This is an old revision of the document!
ParlCorp: Corpus of Czech Parliamentary Speeches
The ParlCorp is a corpus of speeches delivered in the Lower Chamber of the Czech Parliament (Poslanecká Sněmovna). The core of the corpus is constituted by electronic transcripts of parliamentary debates, publicly available at www.psp.cz.
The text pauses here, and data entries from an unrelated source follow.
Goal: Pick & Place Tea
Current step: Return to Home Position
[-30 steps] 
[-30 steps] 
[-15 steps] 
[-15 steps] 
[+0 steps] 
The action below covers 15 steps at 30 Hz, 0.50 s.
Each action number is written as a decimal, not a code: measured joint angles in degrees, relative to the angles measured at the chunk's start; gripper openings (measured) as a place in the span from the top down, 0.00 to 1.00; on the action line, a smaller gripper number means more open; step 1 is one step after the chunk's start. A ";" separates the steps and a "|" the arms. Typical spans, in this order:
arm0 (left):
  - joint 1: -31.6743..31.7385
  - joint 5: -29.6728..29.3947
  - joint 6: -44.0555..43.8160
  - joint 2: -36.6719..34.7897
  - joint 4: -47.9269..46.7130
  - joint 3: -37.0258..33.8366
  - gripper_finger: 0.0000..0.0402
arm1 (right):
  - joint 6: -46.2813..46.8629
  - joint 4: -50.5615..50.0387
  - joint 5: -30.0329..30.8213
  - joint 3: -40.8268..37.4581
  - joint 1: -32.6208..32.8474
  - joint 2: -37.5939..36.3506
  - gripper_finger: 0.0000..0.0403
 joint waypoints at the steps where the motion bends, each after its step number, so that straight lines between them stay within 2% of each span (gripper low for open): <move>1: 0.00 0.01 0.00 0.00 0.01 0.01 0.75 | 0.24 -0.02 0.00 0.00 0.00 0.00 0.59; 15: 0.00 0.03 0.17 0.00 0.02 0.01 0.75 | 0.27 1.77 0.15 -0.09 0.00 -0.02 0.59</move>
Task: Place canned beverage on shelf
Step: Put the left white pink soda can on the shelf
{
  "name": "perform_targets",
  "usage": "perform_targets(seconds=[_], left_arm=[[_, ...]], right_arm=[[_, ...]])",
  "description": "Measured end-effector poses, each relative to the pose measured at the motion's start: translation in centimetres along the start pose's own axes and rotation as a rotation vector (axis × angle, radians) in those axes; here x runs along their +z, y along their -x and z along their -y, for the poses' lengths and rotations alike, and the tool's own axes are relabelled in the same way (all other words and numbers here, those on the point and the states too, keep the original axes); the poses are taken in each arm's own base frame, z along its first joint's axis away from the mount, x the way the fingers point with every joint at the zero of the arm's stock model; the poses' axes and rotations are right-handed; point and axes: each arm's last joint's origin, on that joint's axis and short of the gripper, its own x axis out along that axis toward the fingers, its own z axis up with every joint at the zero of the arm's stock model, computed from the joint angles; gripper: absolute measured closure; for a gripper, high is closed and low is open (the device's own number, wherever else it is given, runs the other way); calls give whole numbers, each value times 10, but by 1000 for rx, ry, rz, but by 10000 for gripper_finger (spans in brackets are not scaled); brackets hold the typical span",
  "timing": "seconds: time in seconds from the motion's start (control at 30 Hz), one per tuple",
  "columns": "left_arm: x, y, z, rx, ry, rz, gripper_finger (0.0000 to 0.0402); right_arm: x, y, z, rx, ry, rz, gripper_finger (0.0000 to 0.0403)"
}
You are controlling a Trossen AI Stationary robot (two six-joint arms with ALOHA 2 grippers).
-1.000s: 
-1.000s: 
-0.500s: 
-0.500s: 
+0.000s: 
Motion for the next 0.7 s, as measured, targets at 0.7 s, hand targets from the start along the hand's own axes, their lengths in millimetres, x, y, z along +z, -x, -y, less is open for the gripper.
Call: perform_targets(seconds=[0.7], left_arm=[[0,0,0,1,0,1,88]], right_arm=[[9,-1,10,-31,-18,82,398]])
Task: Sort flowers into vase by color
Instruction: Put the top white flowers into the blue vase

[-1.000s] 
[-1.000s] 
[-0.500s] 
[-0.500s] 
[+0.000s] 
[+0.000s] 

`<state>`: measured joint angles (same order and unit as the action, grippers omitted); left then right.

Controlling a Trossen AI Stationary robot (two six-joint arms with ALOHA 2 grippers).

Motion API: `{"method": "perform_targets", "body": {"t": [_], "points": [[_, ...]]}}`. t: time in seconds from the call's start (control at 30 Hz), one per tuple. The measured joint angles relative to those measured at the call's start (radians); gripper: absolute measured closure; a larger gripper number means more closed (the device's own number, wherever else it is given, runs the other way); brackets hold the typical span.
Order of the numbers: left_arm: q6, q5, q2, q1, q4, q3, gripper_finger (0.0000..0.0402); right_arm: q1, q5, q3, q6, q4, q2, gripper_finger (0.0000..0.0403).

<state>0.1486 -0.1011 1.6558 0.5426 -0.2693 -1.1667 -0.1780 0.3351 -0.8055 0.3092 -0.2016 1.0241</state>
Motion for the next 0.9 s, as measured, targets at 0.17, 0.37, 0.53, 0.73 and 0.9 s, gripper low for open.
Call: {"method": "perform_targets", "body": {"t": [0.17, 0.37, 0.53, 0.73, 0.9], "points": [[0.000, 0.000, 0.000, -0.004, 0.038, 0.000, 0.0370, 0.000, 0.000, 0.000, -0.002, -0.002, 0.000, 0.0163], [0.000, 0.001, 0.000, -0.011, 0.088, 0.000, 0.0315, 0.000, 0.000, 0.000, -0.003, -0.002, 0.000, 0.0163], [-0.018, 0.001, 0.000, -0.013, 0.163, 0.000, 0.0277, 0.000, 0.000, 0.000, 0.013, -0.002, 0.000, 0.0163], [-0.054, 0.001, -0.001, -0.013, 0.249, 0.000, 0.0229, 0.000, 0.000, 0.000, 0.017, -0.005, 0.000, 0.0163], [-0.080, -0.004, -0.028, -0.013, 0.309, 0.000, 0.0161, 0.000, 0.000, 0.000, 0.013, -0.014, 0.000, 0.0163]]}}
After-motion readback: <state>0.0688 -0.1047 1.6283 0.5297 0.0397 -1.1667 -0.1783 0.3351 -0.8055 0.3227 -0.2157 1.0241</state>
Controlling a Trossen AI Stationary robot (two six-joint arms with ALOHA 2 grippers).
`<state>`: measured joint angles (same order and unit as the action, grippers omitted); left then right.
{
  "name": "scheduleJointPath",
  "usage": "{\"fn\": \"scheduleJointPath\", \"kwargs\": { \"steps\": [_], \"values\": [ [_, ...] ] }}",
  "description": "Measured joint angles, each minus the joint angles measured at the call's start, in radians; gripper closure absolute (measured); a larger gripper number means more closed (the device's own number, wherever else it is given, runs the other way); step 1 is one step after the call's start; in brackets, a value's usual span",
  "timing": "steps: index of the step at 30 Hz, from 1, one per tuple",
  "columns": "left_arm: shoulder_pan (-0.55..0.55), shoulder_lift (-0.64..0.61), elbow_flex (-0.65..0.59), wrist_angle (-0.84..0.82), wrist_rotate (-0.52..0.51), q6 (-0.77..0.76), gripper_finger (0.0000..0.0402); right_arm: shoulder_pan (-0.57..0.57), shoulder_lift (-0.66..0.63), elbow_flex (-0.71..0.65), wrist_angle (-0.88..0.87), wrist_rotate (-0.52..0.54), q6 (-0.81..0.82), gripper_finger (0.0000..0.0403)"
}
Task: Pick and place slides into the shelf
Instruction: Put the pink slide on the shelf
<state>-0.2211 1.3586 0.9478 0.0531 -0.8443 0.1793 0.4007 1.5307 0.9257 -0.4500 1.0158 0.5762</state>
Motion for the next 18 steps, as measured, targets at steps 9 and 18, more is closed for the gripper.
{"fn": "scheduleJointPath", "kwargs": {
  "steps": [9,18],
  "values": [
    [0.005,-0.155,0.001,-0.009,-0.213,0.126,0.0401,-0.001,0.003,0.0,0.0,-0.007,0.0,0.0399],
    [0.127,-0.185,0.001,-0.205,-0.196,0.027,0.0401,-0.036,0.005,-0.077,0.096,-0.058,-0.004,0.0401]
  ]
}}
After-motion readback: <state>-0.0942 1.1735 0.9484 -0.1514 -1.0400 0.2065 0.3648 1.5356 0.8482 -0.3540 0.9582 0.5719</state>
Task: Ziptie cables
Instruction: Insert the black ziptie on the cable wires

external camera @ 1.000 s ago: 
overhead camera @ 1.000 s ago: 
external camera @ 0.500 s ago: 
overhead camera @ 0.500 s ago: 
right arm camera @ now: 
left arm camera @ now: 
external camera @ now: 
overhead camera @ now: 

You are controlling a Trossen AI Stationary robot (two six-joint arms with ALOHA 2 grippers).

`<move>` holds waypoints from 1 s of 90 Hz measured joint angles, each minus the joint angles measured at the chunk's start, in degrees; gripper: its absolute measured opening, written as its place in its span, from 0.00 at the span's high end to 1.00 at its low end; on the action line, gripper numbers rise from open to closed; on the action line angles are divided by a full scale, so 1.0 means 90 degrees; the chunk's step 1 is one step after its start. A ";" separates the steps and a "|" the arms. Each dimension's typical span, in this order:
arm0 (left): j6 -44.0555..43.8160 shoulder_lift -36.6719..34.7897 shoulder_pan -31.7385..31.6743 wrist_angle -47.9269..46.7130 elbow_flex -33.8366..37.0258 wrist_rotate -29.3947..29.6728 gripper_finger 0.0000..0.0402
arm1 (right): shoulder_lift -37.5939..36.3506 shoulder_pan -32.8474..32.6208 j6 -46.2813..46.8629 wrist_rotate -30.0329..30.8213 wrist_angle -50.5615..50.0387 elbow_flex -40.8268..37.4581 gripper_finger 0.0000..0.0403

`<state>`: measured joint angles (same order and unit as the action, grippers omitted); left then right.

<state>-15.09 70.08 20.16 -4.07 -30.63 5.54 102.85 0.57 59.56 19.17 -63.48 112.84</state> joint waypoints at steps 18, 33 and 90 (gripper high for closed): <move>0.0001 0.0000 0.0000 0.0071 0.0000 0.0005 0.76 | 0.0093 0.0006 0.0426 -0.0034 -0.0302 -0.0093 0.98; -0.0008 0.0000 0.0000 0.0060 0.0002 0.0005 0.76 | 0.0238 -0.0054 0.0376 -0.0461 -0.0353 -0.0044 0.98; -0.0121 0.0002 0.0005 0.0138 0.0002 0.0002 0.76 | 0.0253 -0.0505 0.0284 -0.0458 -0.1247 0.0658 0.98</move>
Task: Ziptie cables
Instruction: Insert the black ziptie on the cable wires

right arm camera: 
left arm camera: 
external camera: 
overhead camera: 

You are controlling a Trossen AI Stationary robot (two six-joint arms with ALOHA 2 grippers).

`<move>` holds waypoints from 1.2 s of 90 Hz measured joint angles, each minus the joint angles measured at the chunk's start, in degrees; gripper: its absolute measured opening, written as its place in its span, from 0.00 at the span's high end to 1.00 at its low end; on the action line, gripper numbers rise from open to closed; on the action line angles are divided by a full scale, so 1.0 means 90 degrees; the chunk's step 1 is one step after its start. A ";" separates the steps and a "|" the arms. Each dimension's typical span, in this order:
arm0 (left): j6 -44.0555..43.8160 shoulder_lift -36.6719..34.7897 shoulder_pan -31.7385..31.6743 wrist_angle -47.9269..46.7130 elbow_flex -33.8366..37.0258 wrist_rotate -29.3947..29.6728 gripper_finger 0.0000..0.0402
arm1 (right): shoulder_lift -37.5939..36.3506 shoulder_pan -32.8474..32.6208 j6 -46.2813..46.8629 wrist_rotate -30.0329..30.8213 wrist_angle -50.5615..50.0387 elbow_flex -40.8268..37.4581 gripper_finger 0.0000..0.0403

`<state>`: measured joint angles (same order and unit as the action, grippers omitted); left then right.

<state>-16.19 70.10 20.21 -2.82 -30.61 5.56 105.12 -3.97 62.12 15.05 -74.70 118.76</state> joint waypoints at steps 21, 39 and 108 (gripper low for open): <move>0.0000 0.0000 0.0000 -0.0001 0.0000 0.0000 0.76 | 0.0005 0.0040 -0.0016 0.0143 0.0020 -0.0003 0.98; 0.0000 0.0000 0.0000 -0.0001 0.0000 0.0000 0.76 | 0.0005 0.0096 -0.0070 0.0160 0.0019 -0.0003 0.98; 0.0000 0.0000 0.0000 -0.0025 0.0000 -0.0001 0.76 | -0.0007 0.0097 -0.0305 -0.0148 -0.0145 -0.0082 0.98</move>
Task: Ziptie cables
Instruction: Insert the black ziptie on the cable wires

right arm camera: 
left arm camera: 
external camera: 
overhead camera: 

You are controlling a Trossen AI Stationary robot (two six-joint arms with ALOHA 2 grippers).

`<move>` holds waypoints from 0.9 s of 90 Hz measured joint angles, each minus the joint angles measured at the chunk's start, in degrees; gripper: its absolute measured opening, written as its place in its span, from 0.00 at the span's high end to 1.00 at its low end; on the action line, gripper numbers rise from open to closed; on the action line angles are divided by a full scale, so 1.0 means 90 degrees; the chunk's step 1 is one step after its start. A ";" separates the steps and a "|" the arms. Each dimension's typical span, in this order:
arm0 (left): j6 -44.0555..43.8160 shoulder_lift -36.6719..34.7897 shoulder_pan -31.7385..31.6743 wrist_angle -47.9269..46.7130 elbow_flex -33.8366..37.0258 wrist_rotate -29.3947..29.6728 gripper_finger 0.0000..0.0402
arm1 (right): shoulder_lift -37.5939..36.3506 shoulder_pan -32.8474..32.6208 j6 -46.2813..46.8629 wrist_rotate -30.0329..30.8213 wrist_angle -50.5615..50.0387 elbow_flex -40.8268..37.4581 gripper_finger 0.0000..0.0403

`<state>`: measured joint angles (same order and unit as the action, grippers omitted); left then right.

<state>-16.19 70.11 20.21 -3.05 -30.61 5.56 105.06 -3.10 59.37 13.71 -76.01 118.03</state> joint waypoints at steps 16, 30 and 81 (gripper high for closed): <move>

The aim of the corpus is to make parliamentary speeches accessible to linguistic research, but also to researchers in humanities and social sciences.
Name | Parlcorp | |
---|---|---|
Positions | Number of positions (tokens) | 38 591 592 |
Number of word forms | 310 694 | |
Number of lemmas | 98 820 | |
Structures | Number of speeches <sp> | 166 754 |
Number of speakers women | 239 | |
Number of speakers men | 1004 | |
Number of sentences <s> | 1 750 728 | |
Further information | Reference corpus | NO (verze 2) |
Publication year | 2021 |
The texts also include brief remarks made in response to previous speakers or comments by the Chair of the session. The corpus thus covers a broad spectrum of parliamentary subgenres (parliamentary interpellations or Question Time, statements by the prime minister and government ministers, speeches during parliamentary deliberations, comments by the Chair of the session).
Available metadata
Two types of metadata are available for each speech: information about the text and information about the speaker.
Text metadata
- Electoral period – 8 electoral periods (1993-1996, … ,2017-2021)
- Number of the parliamentary session
- Date of the session
- Topic of the deliberation
- Unique ID of the text
Speaker metadata
- name (e.g. Taťána Fischerová)
- sex – woman, man
- role – member of parliament, Prime Minister, government ministr…
- party affiliation – political party or movement
- intervention order within the discussed topic